» **What the exercise asks**: Look through the material below. Copy every line with the string "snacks" in it.

» **Raw data**:
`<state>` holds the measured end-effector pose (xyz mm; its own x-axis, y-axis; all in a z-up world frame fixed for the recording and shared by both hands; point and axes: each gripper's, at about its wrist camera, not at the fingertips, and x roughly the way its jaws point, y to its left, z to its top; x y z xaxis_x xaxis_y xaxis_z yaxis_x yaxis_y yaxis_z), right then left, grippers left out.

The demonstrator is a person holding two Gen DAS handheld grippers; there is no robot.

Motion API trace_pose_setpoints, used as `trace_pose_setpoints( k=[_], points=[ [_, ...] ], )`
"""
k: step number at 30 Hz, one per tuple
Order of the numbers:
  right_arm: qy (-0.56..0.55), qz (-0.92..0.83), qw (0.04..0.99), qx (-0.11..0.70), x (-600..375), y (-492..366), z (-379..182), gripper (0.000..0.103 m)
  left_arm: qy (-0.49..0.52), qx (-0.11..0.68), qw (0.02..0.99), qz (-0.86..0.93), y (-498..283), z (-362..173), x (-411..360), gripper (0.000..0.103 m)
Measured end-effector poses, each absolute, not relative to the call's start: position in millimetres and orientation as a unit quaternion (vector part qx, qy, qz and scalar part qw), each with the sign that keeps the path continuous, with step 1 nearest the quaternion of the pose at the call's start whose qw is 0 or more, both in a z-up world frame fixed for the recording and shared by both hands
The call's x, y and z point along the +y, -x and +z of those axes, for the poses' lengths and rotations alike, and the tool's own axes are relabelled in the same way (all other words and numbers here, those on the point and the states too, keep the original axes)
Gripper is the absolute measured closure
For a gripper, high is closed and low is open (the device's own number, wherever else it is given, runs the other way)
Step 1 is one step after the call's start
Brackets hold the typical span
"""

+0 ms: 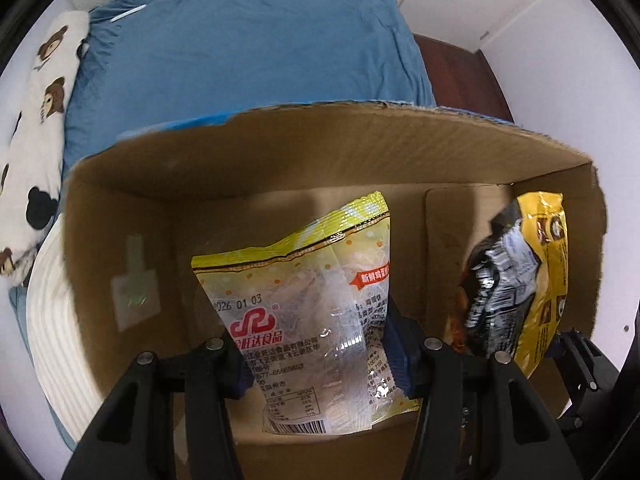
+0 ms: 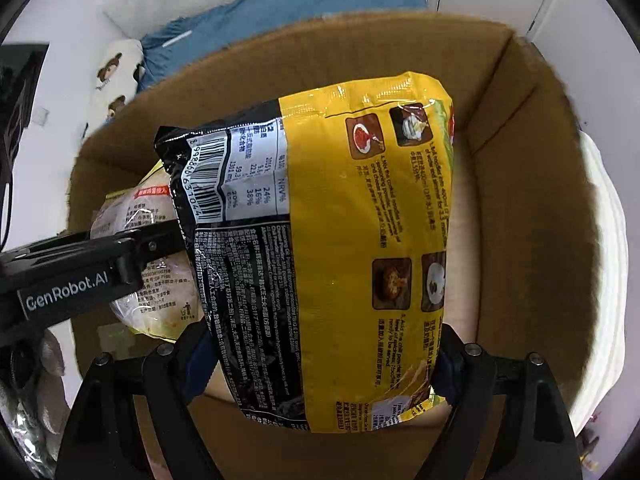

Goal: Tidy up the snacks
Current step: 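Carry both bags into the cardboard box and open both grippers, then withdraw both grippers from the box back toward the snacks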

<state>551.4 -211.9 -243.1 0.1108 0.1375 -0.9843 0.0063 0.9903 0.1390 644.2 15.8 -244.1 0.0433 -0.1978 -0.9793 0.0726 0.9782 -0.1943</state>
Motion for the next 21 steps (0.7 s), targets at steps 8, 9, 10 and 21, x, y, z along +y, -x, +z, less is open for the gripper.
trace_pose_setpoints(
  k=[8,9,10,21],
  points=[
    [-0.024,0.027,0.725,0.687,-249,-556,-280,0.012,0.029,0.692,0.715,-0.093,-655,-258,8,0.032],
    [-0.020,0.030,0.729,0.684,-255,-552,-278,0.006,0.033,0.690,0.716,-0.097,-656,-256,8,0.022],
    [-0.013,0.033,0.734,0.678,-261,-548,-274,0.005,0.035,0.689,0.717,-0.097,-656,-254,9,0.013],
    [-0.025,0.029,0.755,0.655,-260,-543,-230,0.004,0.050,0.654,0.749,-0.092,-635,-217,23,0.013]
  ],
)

» **Response to this exercise**:
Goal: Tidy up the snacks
Current step: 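Carry both bags into the cardboard box and open both grippers, then withdraw both grippers from the box back toward the snacks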

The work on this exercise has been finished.